Interdisciplinary Program in Applied Mathematics, University of Arizona, Tucson, Arizona, United States of America.
Department of Computer Science and Engineering, The Ohio State University, Columbus, Ohio, United States of America.
PLoS Comput Biol. 2021 Nov 19;17(11):e1009467. doi: 10.1371/journal.pcbi.1009467. eCollection 2021 Nov.

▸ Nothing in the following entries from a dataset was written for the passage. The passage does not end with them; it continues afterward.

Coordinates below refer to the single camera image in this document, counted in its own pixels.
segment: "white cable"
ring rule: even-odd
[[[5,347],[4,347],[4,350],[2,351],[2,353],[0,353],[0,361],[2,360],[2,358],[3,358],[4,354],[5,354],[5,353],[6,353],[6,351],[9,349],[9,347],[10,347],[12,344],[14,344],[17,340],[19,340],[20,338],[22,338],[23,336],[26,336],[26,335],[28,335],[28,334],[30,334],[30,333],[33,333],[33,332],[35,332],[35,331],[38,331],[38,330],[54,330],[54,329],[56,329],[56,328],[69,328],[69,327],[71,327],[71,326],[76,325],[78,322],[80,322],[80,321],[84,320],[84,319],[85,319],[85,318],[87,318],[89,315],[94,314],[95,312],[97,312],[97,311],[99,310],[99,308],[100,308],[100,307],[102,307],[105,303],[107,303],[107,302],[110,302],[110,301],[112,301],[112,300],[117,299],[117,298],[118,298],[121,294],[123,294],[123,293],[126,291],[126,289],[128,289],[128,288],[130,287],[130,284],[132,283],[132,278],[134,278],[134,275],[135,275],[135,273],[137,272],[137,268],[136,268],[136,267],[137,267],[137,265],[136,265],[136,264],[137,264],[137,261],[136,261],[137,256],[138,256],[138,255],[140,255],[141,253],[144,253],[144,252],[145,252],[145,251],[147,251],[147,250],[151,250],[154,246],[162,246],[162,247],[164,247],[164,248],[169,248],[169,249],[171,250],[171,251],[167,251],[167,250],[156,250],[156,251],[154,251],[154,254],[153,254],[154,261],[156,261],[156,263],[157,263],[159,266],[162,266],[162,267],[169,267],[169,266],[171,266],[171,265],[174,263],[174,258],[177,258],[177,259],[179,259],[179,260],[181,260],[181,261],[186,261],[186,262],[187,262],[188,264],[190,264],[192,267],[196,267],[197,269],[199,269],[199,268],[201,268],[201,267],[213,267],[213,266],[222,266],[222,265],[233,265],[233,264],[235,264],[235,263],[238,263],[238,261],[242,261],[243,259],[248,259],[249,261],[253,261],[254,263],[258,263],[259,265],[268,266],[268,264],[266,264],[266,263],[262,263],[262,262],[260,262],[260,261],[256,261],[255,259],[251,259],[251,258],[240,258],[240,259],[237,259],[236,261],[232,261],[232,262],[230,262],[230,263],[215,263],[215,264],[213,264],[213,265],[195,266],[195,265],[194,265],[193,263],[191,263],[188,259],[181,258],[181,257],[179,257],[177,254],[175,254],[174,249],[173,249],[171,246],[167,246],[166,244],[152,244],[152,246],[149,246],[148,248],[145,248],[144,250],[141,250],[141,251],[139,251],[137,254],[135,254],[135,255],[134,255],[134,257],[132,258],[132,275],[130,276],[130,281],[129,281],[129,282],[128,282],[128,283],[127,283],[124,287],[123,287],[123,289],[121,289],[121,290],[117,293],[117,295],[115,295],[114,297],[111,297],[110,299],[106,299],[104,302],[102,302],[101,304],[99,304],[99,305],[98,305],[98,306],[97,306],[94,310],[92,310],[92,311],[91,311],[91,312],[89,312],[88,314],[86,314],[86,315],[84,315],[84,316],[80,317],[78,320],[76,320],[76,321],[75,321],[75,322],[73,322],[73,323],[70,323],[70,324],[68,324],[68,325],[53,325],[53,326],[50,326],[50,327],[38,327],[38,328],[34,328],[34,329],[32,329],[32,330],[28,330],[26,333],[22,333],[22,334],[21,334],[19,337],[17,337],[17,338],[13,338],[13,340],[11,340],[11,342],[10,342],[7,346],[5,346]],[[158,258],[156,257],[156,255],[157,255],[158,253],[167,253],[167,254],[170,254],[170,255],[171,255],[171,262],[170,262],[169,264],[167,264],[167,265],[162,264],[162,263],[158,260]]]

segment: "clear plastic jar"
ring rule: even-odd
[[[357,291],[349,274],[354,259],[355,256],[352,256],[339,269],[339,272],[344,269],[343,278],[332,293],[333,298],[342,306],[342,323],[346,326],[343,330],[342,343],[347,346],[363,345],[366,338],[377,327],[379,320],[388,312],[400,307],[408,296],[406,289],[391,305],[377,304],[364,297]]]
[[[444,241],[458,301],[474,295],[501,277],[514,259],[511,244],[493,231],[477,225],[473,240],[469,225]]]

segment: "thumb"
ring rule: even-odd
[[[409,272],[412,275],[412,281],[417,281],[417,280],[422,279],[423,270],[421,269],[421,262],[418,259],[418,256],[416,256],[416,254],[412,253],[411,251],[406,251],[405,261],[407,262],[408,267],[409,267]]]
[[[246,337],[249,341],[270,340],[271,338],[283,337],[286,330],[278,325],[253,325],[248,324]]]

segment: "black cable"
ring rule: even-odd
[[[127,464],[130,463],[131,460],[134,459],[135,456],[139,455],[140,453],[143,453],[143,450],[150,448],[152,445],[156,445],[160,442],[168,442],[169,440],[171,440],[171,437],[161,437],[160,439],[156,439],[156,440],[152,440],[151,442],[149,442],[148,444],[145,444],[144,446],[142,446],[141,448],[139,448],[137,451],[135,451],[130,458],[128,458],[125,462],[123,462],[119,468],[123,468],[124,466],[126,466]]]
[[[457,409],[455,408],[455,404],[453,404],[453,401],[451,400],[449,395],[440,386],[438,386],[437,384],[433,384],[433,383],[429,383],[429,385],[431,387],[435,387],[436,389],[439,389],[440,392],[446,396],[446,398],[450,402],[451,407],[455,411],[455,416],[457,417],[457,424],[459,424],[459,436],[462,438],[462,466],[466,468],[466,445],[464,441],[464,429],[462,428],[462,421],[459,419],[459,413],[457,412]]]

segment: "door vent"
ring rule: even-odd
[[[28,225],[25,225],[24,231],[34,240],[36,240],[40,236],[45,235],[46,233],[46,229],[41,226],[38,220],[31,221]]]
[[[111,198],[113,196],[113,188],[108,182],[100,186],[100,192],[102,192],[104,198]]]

We present artificial neural networks as a feasible replacement for a mechanistic model of mosquito abundance. We develop a feed-forward neural network, a long short-term memory recurrent neural network, and a gated recurrent unit network. We evaluate the networks in their ability to replicate the spatiotemporal features of mosquito populations predicted by the mechanistic model, and discuss how augmenting the training data with time series that emphasize specific dynamical behaviors affects model performance. We conclude with an outlook on how such equation-free models may facilitate vector control or the estimation of disease risk at arbitrary spatial scales.
我们提出人工神经网络作为替代蚊子数量机械模型的可行方案。我们开发了前馈神经网络、长短期记忆递归神经网络和门控递归单元网络。我们评估了这些网络在复制机械模型预测的蚊子种群时空特征方面的能力,并讨论了如何通过强调特定动态行为的时间序列来增强训练数据,从而影响模型性能。最后,我们展望了这种无方程模型如何促进在任意空间尺度上进行病媒控制或疾病风险的估计。